=== Prompt ===
Nothing in the data may be altered; restate all of it exactly.

=== The data ===
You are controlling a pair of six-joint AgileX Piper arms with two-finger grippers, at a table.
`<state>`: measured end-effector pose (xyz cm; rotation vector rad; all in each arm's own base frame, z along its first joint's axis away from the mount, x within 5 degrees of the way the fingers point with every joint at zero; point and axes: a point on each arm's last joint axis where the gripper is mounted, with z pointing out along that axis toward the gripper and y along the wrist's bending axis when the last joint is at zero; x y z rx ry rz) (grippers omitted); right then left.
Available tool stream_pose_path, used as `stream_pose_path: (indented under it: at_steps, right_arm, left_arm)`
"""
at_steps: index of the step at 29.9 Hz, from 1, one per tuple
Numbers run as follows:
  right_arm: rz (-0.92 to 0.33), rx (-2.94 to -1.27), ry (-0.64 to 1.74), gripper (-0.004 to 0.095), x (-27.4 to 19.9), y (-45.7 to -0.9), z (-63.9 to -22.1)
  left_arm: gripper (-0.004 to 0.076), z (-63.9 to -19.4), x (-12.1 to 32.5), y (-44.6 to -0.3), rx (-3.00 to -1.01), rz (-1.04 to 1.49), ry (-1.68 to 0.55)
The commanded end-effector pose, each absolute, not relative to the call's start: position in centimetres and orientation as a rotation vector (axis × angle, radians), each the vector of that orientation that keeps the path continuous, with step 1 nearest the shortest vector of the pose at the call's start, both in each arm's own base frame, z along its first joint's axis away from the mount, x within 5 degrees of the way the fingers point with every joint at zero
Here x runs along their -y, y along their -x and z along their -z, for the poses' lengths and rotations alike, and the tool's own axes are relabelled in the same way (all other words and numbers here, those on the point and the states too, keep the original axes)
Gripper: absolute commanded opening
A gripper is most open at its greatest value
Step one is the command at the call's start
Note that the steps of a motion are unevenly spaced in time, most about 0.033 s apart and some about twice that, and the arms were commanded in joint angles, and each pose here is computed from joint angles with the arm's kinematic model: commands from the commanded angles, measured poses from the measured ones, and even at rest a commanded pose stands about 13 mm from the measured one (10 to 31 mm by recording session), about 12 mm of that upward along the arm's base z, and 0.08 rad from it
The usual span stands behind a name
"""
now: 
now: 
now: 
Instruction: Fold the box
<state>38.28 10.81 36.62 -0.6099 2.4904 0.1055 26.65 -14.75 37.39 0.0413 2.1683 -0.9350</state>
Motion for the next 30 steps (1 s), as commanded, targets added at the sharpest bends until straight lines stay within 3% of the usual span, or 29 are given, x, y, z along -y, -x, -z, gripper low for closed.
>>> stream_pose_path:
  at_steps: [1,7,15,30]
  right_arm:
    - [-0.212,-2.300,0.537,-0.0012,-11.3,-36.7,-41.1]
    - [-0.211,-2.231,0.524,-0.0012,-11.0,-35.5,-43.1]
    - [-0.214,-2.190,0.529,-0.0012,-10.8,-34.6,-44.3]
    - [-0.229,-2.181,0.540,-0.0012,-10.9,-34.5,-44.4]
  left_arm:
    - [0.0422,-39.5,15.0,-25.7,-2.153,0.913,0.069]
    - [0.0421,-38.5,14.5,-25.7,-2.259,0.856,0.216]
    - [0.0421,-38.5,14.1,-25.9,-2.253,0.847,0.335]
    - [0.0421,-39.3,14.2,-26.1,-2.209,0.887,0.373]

=== Exercise response ===
You are controlling a pair of six-joint AgileX Piper arms with two-finger grippers, at a table.
`<state>`: measured end-effector pose (xyz cm; rotation vector rad; all in each arm's own base frame, z along its first joint's axis away from the mount, x within 5 degrees of the way the fingers point with every joint at zero; point and axes: a point on each arm's last joint axis where the gripper is mounted, with z pointing out along that axis toward the gripper and y along the wrist's bending axis when the last joint is at zero; x y z rx ry rz) (grippers omitted); right then left.
Available tool stream_pose_path, used as `stream_pose_path: (indented under it: at_steps, right_arm, left_arm)`
"""
at_steps: index of the step at 29.9 Hz, from 1, one per tuple
Numbers run as follows:
  right_arm: rz (-0.92 to 0.33), rx (-2.94 to -1.27), ry (-0.64 to 1.74), gripper (-0.004 to 0.095), x (-27.4 to 19.9), y (-45.7 to -0.9), z (-63.9 to -22.1)
  left_arm: gripper (-0.004 to 0.076), z (-63.9 to -19.4), x (-12.1 to 32.5), y (-44.6 to -0.3), rx (-3.00 to -1.01), rz (-1.04 to 1.49), ry (-1.68 to 0.55)
The commanded end-effector pose, each absolute, not relative to the call's start: position in centimetres and orientation as a rotation vector (axis × angle, radians), each the vector of that orientation that keeps the path continuous, with step 1 nearest the shortest vector of the pose at the call's start, both in each arm's own base frame, z along its first joint's axis away from the mount, x within 5 degrees of the way the fingers point with every joint at zero
Here x runs along their -y, y along their -x and z along their -z, for the poses' lengths and rotations alike, and the tool's own axes are relabelled in the same way (all other words and numbers here, those on the point and the states too, keep the original axes)
Gripper: absolute commanded opening
A gripper is most open at its greatest value
Step one is the command at the call's start
Note that the steps of a motion are unevenly spaced in time, most about 0.033 s apart and some about twice that, and the arms were commanded in joint angles, and each pose here is computed from joint angles with the arm's kinematic model: commands from the commanded angles, measured poses from the measured ones, and even at rest a commanded pose stands about 13 mm from the measured one (10 to 31 mm by recording session), about 12 mm of that upward along the arm's base z, and 0.08 rad from it
The usual span stands behind a name
"""
now: 
now: 
now: 
Instruction: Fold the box
<state>38.28 10.81 36.62 -0.6099 2.4904 0.1055 26.65 -14.75 37.39 0.0413 2.1683 -0.9350</state>
Motion for the next 30 steps (1 s), as commanded, targets added at the sharpest bends until straight lines stay within 3% of the usual span, or 29 are given, x, y, z along -y, -x, -z, gripper low for closed.
>>> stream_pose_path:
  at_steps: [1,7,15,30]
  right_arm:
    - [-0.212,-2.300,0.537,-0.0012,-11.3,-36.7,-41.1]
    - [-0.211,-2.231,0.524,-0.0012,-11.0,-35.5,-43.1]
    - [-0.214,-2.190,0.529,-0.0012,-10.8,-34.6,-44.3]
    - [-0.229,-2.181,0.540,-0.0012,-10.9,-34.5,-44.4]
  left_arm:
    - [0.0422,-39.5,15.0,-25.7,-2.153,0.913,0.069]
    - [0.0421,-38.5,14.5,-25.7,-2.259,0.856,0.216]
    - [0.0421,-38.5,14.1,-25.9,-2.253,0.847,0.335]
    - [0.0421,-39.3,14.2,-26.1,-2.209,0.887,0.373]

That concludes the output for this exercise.